TASK
Below are some records. Return exactly their lines from the one containing "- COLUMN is" through the one containing "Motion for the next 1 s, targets", and drop the pictures.

PROVIDED MATERIAL
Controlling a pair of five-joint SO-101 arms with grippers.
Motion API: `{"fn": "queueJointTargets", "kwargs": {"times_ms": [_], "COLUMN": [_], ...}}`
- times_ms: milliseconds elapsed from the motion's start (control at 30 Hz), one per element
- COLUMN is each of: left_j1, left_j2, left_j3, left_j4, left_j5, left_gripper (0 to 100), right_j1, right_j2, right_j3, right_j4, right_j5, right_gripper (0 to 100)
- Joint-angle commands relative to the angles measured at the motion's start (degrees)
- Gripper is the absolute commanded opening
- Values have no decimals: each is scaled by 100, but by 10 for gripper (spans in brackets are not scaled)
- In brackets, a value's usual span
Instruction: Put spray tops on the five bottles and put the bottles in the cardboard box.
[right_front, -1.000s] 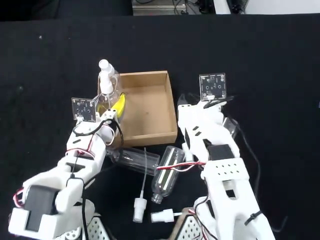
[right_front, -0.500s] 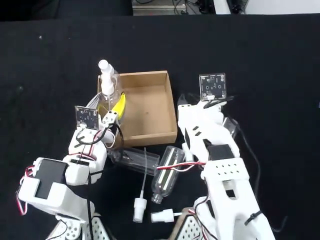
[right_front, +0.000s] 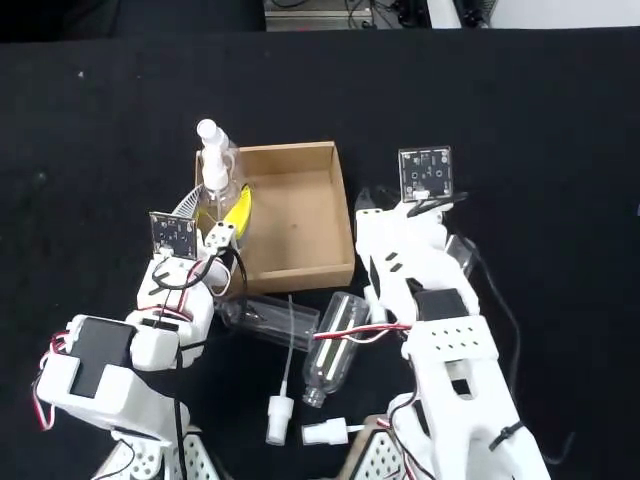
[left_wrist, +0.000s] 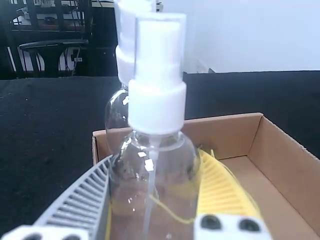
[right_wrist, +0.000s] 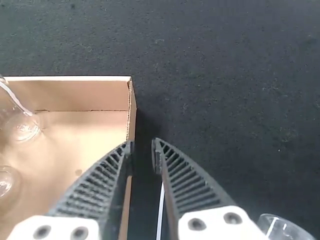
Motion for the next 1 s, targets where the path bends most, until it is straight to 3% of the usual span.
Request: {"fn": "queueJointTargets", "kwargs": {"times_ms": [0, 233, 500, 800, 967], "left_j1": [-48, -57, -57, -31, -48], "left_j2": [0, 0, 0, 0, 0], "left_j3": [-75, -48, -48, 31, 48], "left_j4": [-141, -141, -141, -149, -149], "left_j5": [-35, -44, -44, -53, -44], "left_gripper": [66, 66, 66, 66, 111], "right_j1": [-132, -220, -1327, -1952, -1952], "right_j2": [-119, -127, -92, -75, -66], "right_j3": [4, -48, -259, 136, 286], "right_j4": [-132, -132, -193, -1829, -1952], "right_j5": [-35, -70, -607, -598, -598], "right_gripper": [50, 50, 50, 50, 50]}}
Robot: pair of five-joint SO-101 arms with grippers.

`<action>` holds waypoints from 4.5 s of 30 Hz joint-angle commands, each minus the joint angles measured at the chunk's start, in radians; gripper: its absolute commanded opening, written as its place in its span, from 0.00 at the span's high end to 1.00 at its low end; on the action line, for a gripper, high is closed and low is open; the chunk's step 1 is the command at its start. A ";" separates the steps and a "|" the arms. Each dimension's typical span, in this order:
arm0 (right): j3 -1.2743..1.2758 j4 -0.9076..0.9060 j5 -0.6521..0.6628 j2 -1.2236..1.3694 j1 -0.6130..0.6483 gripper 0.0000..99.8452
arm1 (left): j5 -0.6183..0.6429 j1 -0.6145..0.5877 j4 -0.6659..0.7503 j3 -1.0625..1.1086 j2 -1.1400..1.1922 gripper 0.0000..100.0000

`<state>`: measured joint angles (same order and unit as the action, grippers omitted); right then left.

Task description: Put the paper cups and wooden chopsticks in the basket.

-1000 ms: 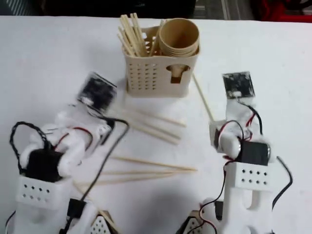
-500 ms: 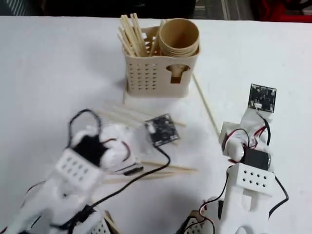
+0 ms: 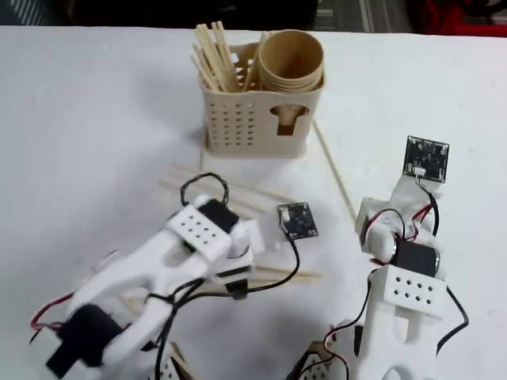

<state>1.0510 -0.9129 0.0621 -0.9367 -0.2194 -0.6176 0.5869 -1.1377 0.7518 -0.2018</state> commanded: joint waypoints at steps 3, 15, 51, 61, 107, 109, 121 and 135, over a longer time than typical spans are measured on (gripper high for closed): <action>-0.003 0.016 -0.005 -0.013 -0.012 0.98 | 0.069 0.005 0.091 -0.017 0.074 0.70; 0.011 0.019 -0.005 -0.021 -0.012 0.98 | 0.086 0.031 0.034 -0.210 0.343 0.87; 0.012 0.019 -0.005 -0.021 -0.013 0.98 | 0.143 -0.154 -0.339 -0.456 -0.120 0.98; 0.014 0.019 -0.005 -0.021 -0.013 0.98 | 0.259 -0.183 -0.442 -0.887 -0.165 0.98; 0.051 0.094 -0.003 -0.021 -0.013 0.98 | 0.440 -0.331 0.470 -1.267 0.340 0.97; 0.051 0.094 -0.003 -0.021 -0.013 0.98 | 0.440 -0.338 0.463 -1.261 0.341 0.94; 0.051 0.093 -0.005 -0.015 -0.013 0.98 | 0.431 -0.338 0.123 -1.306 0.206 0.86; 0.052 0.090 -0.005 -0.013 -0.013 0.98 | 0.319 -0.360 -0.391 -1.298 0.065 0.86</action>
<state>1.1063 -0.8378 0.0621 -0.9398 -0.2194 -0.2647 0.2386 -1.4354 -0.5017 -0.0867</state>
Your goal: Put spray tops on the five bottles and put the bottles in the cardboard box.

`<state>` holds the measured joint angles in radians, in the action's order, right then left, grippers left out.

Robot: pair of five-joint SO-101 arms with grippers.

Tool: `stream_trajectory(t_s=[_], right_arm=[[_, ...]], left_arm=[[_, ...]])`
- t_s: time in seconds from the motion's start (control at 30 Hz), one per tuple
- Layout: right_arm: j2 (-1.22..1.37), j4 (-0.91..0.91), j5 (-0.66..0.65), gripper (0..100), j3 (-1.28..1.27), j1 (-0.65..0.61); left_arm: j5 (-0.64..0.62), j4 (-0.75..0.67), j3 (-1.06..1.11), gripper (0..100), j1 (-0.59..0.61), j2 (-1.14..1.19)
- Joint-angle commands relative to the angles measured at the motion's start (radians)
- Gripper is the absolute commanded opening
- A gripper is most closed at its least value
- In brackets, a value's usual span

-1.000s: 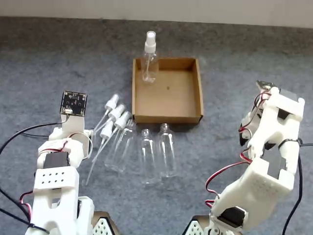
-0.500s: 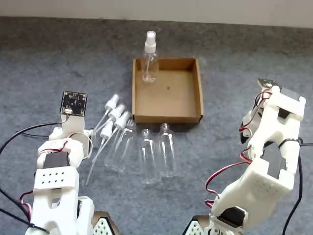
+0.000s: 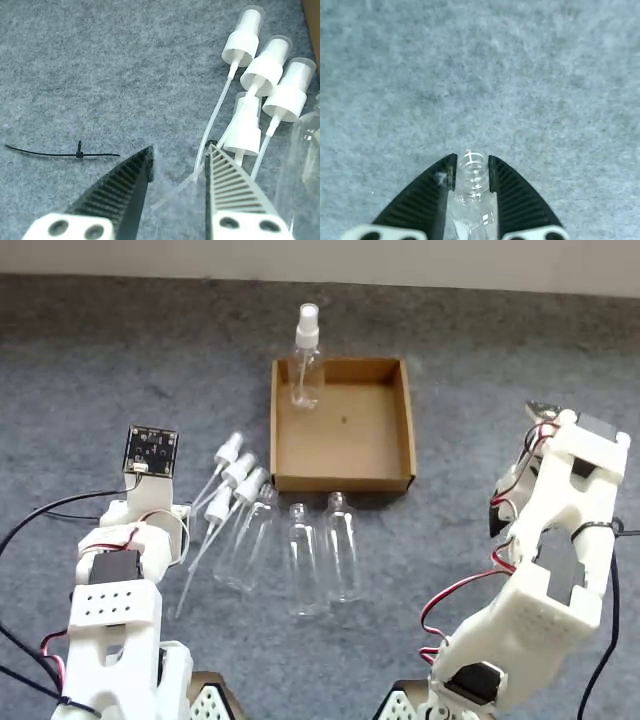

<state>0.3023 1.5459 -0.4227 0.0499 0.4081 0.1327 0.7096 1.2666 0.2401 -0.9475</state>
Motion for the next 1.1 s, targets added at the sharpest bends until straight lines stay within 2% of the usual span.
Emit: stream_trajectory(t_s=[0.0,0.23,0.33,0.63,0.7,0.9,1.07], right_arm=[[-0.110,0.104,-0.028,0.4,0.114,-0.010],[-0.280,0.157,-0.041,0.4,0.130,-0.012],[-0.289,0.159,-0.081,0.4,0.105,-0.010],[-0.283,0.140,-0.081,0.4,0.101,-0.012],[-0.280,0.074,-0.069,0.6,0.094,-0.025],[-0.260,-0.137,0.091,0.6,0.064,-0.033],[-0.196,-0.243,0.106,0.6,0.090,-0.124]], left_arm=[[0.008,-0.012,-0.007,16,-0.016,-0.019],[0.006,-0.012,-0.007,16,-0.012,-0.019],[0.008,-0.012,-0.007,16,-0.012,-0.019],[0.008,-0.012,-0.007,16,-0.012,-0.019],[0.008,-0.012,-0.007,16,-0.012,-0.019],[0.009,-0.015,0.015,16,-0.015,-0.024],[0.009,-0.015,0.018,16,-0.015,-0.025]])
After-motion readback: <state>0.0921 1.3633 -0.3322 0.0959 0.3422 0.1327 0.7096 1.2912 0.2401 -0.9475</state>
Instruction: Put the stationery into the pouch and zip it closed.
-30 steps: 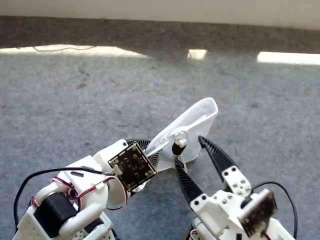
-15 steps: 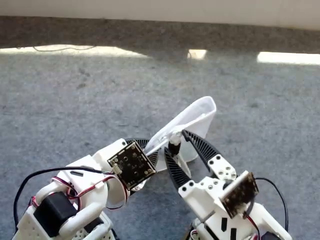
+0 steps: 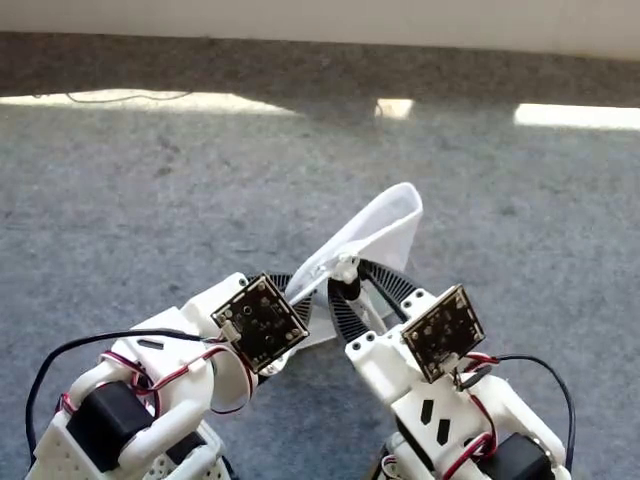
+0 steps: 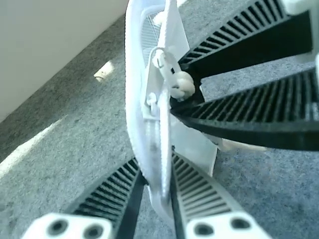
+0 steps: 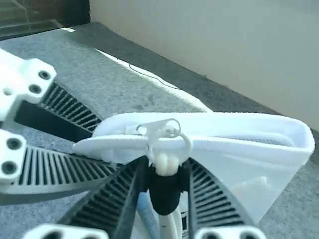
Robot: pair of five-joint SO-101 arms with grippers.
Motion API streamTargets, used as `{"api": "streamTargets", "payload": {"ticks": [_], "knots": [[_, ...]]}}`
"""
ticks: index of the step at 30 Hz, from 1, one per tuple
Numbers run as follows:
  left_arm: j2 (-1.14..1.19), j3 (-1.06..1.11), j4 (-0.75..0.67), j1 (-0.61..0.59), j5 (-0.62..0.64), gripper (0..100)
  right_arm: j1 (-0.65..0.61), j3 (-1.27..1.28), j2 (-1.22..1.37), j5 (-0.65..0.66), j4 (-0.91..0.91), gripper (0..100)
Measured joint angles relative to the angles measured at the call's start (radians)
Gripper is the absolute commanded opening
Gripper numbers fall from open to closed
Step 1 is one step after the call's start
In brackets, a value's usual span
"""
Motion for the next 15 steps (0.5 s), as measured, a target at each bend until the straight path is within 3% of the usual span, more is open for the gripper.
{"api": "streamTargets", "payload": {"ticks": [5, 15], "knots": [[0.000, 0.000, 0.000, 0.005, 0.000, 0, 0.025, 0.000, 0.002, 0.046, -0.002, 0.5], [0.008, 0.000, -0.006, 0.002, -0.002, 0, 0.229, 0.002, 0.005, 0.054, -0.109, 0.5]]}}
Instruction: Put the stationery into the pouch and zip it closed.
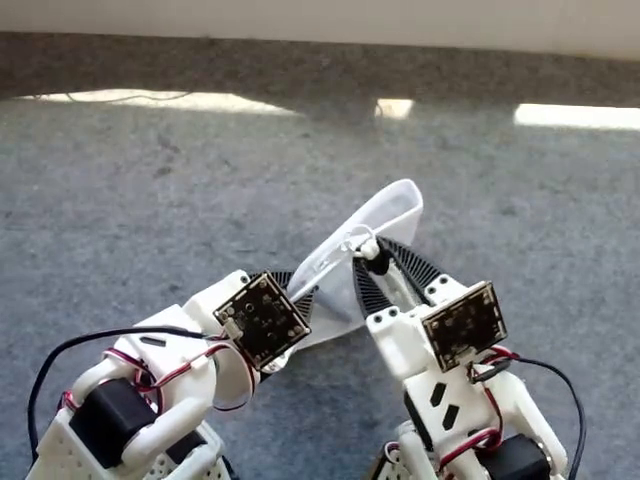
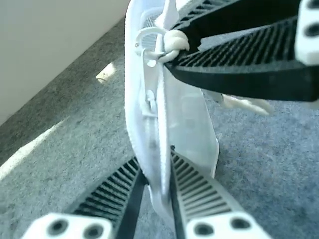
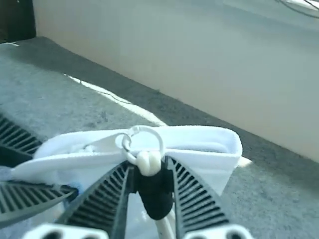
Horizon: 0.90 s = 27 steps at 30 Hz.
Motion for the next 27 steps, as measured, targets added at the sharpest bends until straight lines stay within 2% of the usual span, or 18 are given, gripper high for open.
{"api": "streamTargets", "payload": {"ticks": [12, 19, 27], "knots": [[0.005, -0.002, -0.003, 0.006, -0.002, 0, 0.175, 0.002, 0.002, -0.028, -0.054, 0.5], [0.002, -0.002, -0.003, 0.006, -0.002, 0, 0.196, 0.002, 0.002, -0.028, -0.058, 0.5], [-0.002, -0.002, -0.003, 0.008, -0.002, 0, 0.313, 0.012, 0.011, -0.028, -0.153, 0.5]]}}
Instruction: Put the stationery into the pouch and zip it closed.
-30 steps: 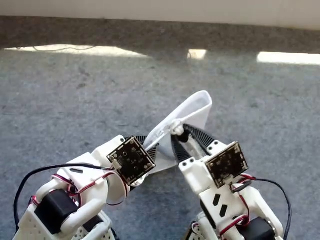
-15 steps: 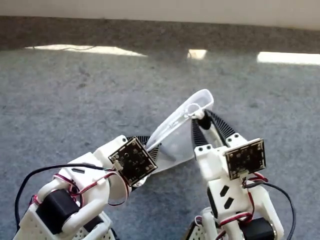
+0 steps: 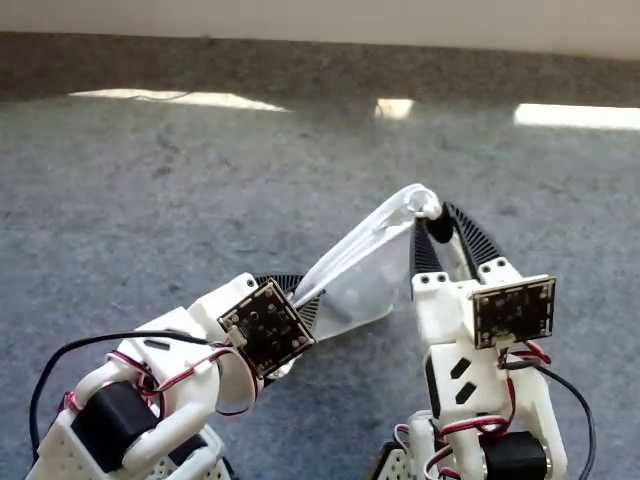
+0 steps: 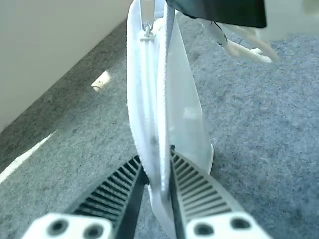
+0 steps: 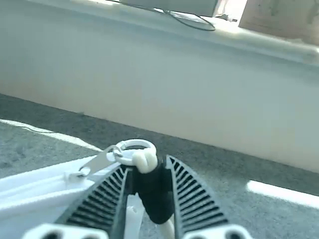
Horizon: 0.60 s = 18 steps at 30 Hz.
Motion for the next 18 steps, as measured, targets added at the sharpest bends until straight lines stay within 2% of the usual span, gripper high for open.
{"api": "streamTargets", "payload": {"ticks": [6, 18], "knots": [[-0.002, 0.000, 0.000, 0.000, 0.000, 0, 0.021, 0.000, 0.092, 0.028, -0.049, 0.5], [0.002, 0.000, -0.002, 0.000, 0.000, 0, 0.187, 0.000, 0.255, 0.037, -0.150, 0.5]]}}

ANSWER SECTION
- COLUMN is each of: left_j1, left_j2, left_j3, left_j4, left_j5, left_gripper (0 to 100), right_j1, right_j2, right_j3, right_j4, right_j5, right_gripper (0 to 100)
- Joint-angle commands relative to the angles measured at the motion's start (degrees)
- Gripper is the absolute commanded opening
- Values have no decimals: each is scaled by 100, but by 10 for gripper (spans in brackets are not scaled)
- In brackets, a value's usual span
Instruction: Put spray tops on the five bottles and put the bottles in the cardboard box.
[right_front, -1.000s] 
[right_front, -0.500s] 
[right_front, +0.000s] 
[left_wrist, +0.000s] 
[right_wrist, +0.000s] 
Motion for the next 1 s, targets where the path bends most, until it is straight to 3% of the usual span.

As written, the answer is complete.